Sahi, Şato'dan bahsedince aklına düşmüştü. Morrigan bilincini kaybettikten sonra neler yaşanmıştı, o cehennemden nasıl sapasağlam çıkmışlardı? Bunu soracaktı ancak önce kamp yaptıkları alana dönmelilerdi.

Elamire'in uyanıp uyanmadığını, nasıl olduğunu merak ediyordu. Belki de onca kayıptan sonra sevdiği bir insanı iyileşmiş görmeye ihtiyaç duyuyordu. Yaşamın göz bebeklerinden fışkırdığını görmeye... Bu yüzden ağabeyini başıyla onaylayarak "Haydi, dönelim o halde." dedi. Edric'e ve sezgilerine güvenecekti, her ne kadar bunu yapmak çok zor olsa da.

----------------------------------------------

Eamon sessizce ateşin başında oturmuş ölümsüzlere has bir hareketsizlikle alevleri izliyordu. Morrigan ve Edric'in adımlarını duyduğunda başını çevirip bakmaya gerek görmedi. Collin ateşin diğer yanında, Elamire'e yakın bir mesafede uyuyordu. Sanki kuzeninin koruyucu meleği gibi. Düzenli nefesleri gecenin sessizliğini bölüyordu.

Ateşin etrafına oturdular. Morrigan derin bir nefes verdi, Eamon'a elini uzattı. "Kuzen olmamız dışında sanırım Edric'in de arkadaşıymışsın. Hakkında çok şey duydum, nihayet tanıştığımıza sevindim. Sadece... Keşke tanışmamız farklı bir şekilde olsaydı."

Son cümleyi dudaklarından dökebilmekte zorlanmıştı, yutkunarak devam etti. "Ben Morrigan."

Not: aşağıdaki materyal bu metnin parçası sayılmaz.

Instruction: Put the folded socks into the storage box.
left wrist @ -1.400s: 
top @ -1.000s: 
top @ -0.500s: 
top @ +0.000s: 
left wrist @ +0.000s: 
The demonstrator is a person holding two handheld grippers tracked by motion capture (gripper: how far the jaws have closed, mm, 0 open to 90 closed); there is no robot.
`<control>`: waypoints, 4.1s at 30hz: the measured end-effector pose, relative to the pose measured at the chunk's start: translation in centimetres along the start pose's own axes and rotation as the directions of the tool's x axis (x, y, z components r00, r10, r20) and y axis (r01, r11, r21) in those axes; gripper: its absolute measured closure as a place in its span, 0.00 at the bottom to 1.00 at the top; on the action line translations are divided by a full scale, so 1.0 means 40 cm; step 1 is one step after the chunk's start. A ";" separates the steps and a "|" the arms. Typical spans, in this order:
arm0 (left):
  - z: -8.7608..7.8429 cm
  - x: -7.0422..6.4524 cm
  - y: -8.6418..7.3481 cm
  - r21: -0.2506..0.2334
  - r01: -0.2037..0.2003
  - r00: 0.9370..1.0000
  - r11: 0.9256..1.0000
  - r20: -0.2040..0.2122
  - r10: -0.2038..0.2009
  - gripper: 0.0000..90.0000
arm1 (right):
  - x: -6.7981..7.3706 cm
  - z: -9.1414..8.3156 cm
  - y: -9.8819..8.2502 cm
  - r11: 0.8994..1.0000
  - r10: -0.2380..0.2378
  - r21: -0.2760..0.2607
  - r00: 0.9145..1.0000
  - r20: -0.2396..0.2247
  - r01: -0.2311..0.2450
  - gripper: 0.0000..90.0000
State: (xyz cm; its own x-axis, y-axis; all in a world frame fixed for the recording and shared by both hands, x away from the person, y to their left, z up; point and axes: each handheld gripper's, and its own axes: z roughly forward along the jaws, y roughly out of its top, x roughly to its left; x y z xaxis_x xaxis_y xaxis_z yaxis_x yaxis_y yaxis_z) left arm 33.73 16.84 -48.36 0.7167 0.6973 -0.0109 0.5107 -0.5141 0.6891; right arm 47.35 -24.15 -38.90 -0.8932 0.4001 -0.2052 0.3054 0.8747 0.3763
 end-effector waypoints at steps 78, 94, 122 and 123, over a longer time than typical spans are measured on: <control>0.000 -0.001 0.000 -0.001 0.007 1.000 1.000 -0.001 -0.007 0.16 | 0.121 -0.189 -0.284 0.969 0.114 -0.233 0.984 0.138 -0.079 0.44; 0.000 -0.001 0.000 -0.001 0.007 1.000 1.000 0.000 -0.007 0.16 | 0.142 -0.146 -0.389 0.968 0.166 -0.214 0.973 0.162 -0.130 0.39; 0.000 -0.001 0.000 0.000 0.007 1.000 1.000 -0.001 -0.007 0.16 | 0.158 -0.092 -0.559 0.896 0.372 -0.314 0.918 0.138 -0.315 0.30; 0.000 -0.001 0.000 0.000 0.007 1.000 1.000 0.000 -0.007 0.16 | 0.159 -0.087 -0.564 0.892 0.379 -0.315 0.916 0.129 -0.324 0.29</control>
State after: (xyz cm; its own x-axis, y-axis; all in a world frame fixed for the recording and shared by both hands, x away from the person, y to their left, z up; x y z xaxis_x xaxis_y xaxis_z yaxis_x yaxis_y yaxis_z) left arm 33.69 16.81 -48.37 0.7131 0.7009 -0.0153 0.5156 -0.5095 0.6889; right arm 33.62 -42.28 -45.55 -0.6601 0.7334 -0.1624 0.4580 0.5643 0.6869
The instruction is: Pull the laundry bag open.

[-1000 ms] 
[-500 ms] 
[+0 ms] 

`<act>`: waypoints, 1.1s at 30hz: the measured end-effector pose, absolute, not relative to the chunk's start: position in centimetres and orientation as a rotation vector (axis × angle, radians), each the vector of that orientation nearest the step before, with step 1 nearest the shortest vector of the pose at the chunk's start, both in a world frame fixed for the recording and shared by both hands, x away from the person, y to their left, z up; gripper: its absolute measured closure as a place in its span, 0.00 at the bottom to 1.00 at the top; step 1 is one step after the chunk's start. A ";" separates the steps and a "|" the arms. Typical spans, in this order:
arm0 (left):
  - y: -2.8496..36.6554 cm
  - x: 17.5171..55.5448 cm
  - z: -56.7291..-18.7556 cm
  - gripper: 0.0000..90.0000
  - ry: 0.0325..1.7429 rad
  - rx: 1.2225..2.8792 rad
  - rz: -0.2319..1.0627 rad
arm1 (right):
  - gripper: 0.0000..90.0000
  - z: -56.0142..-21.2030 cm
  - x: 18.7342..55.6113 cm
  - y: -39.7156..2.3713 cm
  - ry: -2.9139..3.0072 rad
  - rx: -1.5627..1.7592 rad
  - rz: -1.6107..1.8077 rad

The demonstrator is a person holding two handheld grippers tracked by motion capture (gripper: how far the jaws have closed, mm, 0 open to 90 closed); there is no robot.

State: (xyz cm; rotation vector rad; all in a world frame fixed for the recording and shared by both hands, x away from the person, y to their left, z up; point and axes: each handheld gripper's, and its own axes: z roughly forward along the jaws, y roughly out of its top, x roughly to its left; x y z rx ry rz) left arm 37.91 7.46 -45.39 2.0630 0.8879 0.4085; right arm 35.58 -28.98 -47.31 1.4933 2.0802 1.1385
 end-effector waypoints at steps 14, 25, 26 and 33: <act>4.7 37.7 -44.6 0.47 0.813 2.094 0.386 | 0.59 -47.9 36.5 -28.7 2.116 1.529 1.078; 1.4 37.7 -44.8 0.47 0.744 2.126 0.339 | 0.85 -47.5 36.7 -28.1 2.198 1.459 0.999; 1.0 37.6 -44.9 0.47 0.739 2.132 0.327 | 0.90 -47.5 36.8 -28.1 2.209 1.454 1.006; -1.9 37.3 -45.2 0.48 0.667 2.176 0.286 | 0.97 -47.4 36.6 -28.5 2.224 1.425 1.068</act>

Eamon duraksadı ve kederli bir gülüşle Morrigan'ın gözlerine bakarak elini kavradı. Sanki gözleri onu aşarak ruhunu görüyordu, başka bir yere bakma ihtiyacını bastırdı. Morrigan'ın küçük elini kavrayan eli büyük, ılık ve güçlüydü. Güven veren bir yanı vardı. Ne değerli bir his...

"Tanıştığımıza sevindim prenses. Ben de sizin hakkınızda çok şey duydum, sizinle farklı şartlarda tanışmayı isterdim. Anneniz... Halam için çok üzgünüm. Eamon." diyerek cevap verdi. Sesi hoştu, Morrigan'ın bugün duyduğu savaş çığlıklarından sonra çağlayan sular kadar ferahlatıcıydı.

Elleri saniyenin küçük bir diliminde daha birbirlerini tutmaya devam ettiğinde Morrigan hızla elini çekti.

Bir ağabeyine bir Eamon'a bakarak "Saldırıdan sonra neler oldu, biz oradan nasıl çıktık?" diye sordu. En son hatırladığı şey ne kadar yorgun olduğu ve uyumak istediğiydi. Sonrası karanlık...

Ağabeyinin gözlerine bir karanlık yerleşti. Biraz düşündükten sonra "Seni bulmamızdan biraz önce Eamon yanıma gelmişti. Sınırdaki hareketlilik ve Eliad sebebiyle bir saldırı olmasından şüphelenmiş ve iki gün önce yola çıkmış."

İki gün önce mi yola çıkmıştı? Kuzey Sınırı başkent Daesha'ya bir hayli uzaktı Morrigan onu tartan bir bakışla Eamon'ı süzdü. Buraya kadar tüm yolu kurt formunda koşmuş olmalıydı. Hiç durmadan.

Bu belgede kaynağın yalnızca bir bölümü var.